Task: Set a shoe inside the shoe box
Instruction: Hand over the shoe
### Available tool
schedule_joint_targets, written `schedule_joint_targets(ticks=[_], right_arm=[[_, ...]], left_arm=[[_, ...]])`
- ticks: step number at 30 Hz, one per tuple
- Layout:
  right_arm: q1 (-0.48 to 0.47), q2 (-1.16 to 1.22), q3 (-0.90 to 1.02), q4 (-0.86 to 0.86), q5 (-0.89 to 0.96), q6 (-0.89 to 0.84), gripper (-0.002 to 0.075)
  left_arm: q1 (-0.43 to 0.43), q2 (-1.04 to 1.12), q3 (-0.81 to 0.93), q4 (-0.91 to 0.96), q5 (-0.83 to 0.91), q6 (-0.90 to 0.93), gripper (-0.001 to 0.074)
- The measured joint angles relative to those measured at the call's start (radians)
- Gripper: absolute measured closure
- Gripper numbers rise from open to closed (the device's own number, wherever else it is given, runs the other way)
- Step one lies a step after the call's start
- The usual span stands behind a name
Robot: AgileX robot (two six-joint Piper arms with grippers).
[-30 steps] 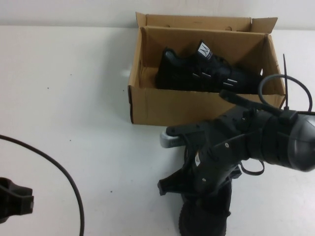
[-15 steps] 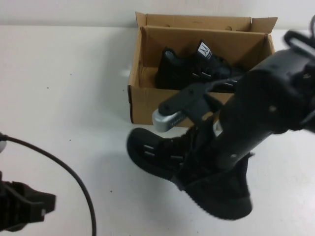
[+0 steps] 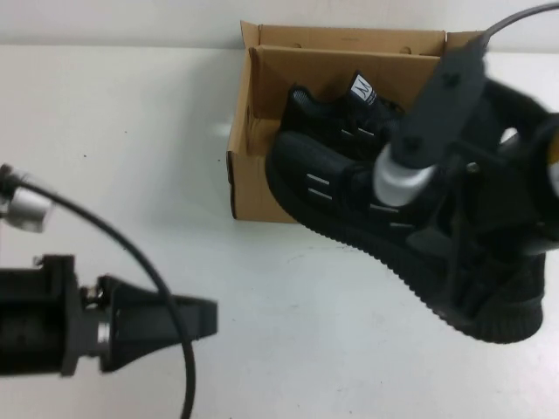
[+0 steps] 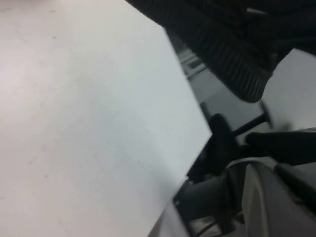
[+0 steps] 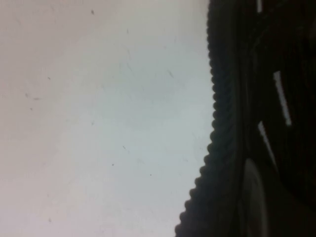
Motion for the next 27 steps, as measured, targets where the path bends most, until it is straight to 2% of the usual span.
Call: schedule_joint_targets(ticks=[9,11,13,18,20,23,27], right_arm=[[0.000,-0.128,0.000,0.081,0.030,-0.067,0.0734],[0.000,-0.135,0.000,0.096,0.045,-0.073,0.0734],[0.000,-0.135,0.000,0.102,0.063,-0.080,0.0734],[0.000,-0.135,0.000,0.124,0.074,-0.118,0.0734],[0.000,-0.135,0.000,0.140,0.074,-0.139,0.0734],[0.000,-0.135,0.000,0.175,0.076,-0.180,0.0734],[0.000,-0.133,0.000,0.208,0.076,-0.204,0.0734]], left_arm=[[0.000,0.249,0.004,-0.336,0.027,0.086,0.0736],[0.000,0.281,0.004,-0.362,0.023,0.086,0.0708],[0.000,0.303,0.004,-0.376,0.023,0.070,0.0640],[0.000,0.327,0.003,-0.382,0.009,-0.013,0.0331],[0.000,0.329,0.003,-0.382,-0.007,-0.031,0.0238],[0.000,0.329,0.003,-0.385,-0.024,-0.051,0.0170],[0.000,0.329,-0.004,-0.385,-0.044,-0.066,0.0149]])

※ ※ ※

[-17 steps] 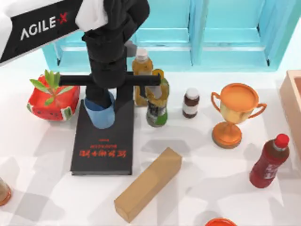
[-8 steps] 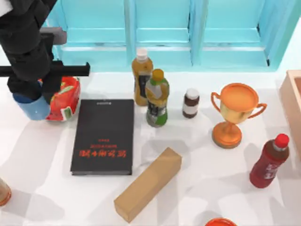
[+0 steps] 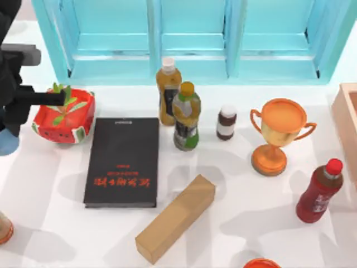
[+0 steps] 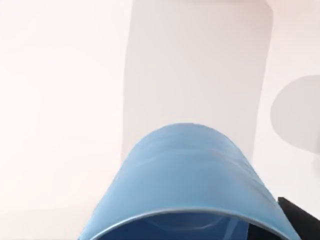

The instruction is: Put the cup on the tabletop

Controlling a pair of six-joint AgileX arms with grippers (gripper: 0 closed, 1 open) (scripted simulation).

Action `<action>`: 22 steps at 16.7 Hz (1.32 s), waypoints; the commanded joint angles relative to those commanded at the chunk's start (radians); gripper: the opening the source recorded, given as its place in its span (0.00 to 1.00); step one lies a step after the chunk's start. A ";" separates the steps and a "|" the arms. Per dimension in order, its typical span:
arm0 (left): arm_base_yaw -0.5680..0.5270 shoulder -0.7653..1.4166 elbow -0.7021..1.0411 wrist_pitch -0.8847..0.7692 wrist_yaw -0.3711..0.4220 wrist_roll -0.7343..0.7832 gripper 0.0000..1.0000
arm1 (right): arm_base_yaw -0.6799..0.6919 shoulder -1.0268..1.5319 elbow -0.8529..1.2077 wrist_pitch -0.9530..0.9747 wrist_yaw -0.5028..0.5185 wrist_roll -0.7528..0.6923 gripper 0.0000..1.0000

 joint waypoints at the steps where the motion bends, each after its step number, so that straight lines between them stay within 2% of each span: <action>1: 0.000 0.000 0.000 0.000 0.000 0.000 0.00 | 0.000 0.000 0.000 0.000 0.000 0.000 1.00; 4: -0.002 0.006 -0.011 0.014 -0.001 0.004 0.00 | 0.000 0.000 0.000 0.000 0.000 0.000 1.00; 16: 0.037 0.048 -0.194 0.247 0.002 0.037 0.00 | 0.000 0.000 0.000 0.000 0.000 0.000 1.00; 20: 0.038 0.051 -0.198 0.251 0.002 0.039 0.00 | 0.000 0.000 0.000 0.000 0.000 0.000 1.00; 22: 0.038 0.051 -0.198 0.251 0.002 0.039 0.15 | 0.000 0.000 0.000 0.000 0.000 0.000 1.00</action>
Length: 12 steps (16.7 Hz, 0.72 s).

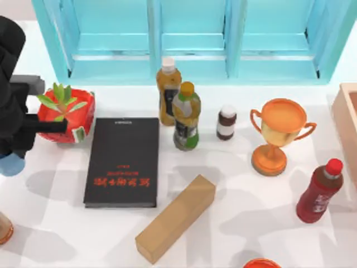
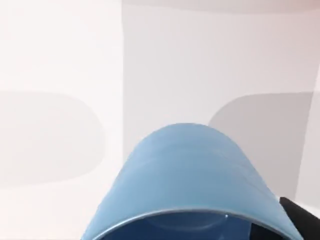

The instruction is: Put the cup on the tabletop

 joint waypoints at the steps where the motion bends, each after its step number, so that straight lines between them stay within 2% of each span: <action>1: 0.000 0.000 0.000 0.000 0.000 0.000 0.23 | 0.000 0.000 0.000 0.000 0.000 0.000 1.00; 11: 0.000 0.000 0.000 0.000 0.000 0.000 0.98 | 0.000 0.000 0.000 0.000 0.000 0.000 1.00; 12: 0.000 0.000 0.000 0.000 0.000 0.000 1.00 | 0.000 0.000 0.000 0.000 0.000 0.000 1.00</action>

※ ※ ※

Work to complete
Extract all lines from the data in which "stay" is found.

Written reply
 joint waypoints at the steps where the motion bends, each after its step number, so that straight lines between them stay within 2% of each span: <action>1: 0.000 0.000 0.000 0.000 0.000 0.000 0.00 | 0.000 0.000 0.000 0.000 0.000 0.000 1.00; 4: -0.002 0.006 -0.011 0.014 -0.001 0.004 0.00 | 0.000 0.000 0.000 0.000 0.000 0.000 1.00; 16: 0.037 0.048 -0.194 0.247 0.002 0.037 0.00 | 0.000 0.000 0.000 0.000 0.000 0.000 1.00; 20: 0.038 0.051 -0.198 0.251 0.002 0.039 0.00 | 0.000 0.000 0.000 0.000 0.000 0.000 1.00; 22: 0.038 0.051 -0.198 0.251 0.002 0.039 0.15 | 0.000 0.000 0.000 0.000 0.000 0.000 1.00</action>
 joint waypoints at the steps where the motion bends, each after its step number, so that straight lines between them stay within 2% of each span: <action>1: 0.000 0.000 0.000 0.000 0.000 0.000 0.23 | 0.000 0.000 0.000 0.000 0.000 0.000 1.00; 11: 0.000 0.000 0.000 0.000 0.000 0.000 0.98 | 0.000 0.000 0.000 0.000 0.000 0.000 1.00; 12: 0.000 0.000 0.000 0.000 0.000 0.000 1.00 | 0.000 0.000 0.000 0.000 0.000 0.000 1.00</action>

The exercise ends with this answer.